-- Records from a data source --
+ + + + +

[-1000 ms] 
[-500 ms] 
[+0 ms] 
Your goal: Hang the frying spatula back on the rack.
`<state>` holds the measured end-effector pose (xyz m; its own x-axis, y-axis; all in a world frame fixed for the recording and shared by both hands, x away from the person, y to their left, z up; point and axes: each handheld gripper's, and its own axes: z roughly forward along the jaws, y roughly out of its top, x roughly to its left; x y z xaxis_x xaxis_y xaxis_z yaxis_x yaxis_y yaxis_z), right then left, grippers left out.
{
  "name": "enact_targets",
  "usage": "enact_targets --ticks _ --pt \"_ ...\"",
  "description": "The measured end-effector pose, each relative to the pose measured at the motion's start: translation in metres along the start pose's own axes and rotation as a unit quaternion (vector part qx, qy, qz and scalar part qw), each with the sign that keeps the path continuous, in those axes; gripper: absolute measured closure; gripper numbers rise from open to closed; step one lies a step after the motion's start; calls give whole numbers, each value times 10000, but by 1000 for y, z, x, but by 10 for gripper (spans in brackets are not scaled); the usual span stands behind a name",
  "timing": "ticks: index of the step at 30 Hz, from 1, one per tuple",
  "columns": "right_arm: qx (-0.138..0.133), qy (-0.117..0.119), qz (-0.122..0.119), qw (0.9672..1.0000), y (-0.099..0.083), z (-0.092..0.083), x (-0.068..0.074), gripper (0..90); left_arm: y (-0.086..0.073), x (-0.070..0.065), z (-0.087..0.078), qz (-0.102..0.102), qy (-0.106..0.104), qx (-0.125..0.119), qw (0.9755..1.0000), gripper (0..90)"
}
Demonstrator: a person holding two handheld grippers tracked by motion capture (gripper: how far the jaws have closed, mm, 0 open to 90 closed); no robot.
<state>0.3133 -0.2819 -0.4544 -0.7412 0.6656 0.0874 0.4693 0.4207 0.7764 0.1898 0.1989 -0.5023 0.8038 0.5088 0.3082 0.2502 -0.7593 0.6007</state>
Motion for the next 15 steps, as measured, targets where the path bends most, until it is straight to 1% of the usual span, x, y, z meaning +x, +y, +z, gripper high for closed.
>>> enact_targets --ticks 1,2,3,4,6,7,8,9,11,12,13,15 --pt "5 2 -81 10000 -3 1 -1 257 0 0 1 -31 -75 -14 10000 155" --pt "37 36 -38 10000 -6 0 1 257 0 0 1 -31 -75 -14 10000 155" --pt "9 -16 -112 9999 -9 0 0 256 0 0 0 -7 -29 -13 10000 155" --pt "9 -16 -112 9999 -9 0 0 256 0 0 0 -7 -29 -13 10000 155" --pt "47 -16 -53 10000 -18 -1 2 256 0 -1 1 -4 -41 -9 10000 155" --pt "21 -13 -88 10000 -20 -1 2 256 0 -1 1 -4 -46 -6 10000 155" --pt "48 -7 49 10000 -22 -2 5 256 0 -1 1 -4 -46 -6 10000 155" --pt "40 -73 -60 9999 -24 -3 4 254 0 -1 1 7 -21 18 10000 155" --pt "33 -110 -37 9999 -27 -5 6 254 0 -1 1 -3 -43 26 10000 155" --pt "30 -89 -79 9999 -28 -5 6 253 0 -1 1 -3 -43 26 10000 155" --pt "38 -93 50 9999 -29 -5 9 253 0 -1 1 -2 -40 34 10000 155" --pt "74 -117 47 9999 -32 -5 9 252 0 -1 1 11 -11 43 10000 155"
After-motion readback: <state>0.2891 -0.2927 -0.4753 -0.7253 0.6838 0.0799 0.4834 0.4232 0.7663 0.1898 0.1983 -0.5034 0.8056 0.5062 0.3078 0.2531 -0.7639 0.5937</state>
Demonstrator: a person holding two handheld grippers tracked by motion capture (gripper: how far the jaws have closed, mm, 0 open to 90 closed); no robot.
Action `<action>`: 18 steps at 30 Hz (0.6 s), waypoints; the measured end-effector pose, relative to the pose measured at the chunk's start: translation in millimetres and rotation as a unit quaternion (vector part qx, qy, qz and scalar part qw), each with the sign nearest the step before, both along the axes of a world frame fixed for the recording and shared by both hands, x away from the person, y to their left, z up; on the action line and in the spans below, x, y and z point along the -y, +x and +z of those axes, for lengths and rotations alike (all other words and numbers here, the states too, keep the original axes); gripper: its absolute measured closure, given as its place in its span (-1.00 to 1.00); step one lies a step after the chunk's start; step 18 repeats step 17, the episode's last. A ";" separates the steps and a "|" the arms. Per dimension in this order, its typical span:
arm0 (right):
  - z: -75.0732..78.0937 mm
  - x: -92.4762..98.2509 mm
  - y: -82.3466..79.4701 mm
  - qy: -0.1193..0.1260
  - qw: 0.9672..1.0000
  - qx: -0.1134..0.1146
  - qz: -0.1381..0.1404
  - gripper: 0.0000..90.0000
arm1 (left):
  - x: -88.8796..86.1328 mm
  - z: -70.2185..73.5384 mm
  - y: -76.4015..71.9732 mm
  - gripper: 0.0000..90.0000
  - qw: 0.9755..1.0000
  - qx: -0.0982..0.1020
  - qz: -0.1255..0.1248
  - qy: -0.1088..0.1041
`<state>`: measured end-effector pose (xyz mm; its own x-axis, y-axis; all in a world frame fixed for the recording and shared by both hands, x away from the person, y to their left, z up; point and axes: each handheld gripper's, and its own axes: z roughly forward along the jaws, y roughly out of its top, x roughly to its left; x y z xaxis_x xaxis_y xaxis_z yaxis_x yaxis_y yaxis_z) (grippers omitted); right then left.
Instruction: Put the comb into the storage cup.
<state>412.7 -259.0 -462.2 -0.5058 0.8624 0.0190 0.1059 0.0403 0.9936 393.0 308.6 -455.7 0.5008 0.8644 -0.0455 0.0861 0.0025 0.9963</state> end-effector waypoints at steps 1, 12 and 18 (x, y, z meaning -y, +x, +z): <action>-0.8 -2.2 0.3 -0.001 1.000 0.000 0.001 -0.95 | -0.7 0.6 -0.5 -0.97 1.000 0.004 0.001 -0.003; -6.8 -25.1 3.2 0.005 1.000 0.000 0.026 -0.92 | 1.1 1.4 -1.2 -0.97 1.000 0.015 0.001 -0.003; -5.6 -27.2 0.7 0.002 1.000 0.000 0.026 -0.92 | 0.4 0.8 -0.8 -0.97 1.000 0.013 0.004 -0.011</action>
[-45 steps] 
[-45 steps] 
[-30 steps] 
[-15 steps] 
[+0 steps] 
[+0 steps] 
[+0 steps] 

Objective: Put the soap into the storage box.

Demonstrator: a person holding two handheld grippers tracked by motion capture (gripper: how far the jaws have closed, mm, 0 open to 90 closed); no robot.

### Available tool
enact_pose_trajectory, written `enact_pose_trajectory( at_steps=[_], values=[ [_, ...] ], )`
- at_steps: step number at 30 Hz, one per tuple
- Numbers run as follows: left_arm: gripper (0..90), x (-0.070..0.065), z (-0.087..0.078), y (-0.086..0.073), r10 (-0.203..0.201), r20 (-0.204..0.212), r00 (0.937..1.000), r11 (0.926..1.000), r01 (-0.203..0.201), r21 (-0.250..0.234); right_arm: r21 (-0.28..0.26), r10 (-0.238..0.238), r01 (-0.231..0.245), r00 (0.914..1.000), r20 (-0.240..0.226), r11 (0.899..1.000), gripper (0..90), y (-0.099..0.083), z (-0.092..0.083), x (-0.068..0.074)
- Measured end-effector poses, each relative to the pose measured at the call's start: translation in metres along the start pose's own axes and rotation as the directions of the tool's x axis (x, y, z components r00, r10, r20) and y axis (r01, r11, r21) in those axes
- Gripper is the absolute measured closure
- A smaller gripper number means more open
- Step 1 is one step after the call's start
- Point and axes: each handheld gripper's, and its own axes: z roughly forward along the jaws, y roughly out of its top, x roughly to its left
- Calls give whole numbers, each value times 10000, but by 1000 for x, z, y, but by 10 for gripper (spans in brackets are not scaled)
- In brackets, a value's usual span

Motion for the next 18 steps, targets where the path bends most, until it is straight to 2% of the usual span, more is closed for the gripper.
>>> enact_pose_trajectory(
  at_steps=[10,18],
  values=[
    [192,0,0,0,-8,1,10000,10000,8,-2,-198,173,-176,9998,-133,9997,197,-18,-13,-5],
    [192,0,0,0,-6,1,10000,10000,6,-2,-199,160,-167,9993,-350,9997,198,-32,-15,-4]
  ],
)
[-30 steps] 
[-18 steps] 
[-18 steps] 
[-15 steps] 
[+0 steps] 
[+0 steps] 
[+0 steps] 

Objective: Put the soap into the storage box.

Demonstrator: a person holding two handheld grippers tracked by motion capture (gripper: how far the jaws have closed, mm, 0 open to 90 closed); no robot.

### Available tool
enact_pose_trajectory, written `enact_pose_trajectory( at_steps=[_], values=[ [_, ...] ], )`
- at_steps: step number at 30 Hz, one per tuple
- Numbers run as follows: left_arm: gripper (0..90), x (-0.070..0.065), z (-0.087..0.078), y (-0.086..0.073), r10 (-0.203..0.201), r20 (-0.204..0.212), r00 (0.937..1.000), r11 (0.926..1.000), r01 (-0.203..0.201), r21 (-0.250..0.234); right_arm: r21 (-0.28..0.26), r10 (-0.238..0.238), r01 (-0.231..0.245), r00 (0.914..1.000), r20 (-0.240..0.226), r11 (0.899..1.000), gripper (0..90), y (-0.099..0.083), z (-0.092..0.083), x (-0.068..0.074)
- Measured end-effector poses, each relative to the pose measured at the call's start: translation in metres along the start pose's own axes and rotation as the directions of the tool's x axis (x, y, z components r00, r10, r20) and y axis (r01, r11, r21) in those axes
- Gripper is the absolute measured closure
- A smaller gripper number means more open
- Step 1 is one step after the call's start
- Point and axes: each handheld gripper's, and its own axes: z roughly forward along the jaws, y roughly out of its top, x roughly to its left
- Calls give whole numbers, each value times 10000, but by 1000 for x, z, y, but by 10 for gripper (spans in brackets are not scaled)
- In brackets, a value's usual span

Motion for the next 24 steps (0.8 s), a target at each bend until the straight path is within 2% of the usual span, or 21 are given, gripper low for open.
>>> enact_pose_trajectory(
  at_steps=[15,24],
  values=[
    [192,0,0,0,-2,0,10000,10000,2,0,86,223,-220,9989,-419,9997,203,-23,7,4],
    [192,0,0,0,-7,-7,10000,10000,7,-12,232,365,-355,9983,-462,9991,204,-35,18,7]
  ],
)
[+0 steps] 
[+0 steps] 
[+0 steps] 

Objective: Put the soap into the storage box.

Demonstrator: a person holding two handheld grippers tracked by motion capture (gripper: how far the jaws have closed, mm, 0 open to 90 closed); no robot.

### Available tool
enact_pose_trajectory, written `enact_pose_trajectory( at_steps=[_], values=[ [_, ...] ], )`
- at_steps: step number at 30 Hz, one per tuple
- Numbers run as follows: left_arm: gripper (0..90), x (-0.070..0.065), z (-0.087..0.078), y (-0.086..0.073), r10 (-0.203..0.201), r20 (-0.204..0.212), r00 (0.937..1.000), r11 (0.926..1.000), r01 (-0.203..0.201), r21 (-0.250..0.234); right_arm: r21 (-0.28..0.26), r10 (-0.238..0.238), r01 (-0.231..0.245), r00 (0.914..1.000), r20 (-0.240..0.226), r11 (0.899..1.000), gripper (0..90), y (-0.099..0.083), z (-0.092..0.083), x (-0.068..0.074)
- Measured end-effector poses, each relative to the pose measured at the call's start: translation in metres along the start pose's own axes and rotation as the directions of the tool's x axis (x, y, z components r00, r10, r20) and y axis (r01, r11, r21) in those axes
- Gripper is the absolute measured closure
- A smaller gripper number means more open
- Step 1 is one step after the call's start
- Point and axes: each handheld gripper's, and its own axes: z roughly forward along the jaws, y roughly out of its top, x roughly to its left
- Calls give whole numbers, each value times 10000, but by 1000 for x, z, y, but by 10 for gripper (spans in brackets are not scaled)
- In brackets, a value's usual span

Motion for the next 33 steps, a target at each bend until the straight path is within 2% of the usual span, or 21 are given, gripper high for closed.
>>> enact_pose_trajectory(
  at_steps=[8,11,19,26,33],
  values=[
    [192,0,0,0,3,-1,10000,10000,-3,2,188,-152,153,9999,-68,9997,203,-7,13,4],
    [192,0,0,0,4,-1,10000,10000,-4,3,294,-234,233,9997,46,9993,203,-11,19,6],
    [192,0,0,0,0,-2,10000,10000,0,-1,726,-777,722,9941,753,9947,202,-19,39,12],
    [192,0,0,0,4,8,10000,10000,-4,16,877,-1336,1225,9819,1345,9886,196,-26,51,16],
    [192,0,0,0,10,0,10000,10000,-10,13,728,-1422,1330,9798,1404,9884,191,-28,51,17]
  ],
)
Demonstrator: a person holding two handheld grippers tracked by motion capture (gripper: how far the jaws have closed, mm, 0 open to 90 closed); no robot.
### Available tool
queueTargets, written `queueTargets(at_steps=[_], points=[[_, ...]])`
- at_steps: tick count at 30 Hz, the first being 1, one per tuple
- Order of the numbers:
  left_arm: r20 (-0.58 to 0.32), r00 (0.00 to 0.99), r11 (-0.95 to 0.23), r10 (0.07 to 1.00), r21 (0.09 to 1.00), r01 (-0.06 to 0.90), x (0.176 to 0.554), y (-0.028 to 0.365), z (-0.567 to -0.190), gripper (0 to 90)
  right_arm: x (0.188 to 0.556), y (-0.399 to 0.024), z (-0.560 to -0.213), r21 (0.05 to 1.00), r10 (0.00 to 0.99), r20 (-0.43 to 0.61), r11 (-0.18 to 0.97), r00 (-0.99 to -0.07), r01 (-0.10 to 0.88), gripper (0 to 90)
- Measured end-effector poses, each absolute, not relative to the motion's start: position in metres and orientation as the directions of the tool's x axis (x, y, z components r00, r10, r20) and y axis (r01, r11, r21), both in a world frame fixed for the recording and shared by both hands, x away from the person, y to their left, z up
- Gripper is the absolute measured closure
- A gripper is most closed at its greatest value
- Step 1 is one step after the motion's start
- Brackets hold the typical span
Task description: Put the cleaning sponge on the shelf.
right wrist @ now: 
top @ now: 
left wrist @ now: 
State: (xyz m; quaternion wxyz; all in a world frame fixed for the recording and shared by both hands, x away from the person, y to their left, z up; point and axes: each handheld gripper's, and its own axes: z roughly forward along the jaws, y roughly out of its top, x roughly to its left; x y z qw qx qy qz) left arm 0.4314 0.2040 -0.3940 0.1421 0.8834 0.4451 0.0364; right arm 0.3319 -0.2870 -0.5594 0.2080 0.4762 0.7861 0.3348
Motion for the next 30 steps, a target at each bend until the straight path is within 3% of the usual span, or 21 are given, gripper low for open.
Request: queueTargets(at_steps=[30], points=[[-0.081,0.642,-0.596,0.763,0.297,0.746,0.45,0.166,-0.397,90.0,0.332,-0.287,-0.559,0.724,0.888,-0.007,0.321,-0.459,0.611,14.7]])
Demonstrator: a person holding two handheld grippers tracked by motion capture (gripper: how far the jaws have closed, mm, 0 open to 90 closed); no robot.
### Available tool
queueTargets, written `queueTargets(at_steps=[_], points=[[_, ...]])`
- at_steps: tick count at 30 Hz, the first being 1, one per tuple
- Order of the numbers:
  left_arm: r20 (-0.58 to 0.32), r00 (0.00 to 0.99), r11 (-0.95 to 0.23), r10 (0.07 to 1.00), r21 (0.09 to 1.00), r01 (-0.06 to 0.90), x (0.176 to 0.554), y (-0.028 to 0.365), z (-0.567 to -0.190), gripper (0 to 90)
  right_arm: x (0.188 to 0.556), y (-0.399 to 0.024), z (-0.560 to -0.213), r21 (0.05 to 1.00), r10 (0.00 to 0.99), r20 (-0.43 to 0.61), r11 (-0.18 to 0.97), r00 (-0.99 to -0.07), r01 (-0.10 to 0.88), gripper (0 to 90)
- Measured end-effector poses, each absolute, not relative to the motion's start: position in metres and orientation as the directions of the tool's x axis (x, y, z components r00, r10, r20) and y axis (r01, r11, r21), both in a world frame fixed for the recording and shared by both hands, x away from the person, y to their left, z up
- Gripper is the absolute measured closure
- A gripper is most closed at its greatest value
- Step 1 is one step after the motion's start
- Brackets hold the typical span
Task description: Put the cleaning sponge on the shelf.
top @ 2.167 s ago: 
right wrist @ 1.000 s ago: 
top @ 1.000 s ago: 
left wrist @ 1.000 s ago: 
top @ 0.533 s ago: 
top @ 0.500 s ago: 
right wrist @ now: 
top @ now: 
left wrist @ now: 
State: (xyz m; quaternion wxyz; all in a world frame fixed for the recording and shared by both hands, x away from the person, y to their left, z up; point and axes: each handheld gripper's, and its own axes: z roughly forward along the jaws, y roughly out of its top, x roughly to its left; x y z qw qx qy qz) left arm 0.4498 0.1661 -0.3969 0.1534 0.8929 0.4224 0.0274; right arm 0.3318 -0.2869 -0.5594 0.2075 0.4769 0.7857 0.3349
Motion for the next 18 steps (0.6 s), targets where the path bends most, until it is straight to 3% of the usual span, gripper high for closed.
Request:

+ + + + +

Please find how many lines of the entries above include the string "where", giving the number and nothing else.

-- Result below --
3